0

Pandas has proven very successful as a tool for working with time series data. For example to perform a 5 minutes mean you can use the resample function like this :

import pandas as pd
dframe = pd.read_table("test.csv", 
               delimiter=",", index_col=0, parse_dates=True,     date_parser=parse)
## 5  minutes mean
dframe.resample('t', how = 'mean')
## daily mean
ts.resample('D', how='mean')

How can I perform this in R ?

agstudy
  • 119,832
  • 17
  • 199
  • 261
  • 4
    You might attract more help from R folks if you explain (in words) exactly what this Python code does, and what the output is. (Since not everyone who uses R is as familiar with Python as you may be.) – joran Apr 03 '13 at 18:12
  • 3
    whoa, this is actually the first time I see someone asks if/how R can do something he knows in `pandas`, usually it's the other way around. I don't know if Wes should be happy or sad... sorry, out of topic :) – herrfz Apr 03 '13 at 18:42

3 Answers3

3

In R you can use xts package specialised in time series manipulations. For example, you can use the period.apply function like this :

library(xts)
zoo.data <- zoo(rnorm(31)+10,as.Date(13514:13744,origin="1970-01-01"))
ep <- endpoints(zoo.data,'days')
## daily mean 
period.apply(zoo.data, INDEX=ep, FUN=function(x) mean(x))

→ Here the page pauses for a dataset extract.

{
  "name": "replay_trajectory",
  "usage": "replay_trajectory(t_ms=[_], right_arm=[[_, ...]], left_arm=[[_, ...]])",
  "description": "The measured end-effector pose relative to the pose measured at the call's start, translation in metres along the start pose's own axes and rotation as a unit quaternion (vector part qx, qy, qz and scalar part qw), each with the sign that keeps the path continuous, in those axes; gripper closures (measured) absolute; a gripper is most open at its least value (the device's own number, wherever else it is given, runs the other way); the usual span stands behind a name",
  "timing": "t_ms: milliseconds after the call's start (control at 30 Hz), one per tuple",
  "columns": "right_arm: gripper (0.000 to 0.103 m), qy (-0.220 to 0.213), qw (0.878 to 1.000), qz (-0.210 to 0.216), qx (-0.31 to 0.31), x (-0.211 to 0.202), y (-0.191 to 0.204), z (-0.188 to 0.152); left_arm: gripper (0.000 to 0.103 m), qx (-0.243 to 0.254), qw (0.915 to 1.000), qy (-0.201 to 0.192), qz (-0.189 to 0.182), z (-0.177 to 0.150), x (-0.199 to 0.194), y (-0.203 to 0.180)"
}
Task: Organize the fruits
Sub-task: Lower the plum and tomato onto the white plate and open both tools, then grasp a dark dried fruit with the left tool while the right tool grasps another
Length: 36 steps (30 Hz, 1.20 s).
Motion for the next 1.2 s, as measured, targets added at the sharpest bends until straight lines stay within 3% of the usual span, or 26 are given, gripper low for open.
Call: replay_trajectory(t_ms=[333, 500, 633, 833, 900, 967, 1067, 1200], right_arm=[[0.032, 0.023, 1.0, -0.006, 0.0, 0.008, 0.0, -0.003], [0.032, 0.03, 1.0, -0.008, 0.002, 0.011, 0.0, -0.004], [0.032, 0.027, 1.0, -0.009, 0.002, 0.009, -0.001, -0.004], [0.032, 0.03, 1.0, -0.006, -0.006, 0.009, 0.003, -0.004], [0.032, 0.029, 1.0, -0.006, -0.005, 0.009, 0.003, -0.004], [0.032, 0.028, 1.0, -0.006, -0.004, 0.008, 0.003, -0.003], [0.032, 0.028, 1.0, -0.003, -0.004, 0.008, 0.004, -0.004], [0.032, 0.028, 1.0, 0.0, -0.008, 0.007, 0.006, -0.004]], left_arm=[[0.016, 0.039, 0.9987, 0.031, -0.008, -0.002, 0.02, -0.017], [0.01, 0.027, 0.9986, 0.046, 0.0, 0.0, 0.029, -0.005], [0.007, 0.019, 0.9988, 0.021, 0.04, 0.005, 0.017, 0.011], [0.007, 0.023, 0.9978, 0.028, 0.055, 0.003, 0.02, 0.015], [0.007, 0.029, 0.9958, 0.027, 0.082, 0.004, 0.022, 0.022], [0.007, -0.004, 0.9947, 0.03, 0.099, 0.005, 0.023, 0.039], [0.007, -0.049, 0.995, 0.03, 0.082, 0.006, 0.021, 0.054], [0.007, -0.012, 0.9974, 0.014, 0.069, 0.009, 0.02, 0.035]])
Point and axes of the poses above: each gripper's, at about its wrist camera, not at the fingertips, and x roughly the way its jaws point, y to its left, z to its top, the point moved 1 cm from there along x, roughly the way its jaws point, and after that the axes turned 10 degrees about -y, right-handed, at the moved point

There some handy wrappers of this function ,

apply.daily(x, FUN, ...)
apply.weekly(x, FUN, ...)
apply.monthly(x, FUN, ...)
apply.quarterly(x, FUN, ...)
apply.yearly(x, FUN, ...)
agstudy
  • 119,832
  • 17
  • 199
  • 261
  • there are also mechanisms for this in `lubridate` but they're not as efficient. – Justin Apr 03 '13 at 18:17
  • @MatthewPlourde it is from the `xts` package. – agstudy Apr 03 '13 at 18:17
  • 1
    Since @BoleckInk seems unwilling to clarify his question, and you seem to have deciphered it, would you be willing to edit his Q so that it actually makes some sense...? – joran Apr 03 '13 at 18:19
  • @agstudy The edit seems fine to me. I suggest you remove the original version (it will still be there in the history) so the question contains only your version. Well done. – Gavin Simpson Apr 03 '13 at 18:37
0

R has data frames (data.frame) and it can also read csv files. Eg.

dframe <- read.csv2("test.csv")

For dates, you may need to specify the columns using the colClasses parameter. See ?read.csv2. For example:

dframe <- read.csv2("test.csv", colClasses=c("POSIXct",NA,NA))

You should then be able to round the date field using round or trunc, which will allow you to break up the data into the desired frequencies.

For example,

dframe$trunc.times <- trunc(dframe$date.field,1,units='mins');
means <- daply(dframe, 'trunc.times', function(df) { return( mean(df$value) ) });

Where value is the name of the field that you want to average.

Jonathan
  • 4,847
  • 3
  • 32
  • 37
0

Personally, I really like a combination of lubridate and zoo aggregate() for these operations:

ts.month.sum <- aggregate(ts.data, month, sum)

ts.daily.mean <- aggregate(ts.data, day, mean)

ts.mins.mean <- aggregate(ts.data, minutes, mean)

You can also use the standard time functions yearmon() or yearqtr(), or custom functions for both split and apply. This method is as syntactically sweet as that of pandas.

Adam Erickson
  • 6,027
  • 2
  • 46
  • 33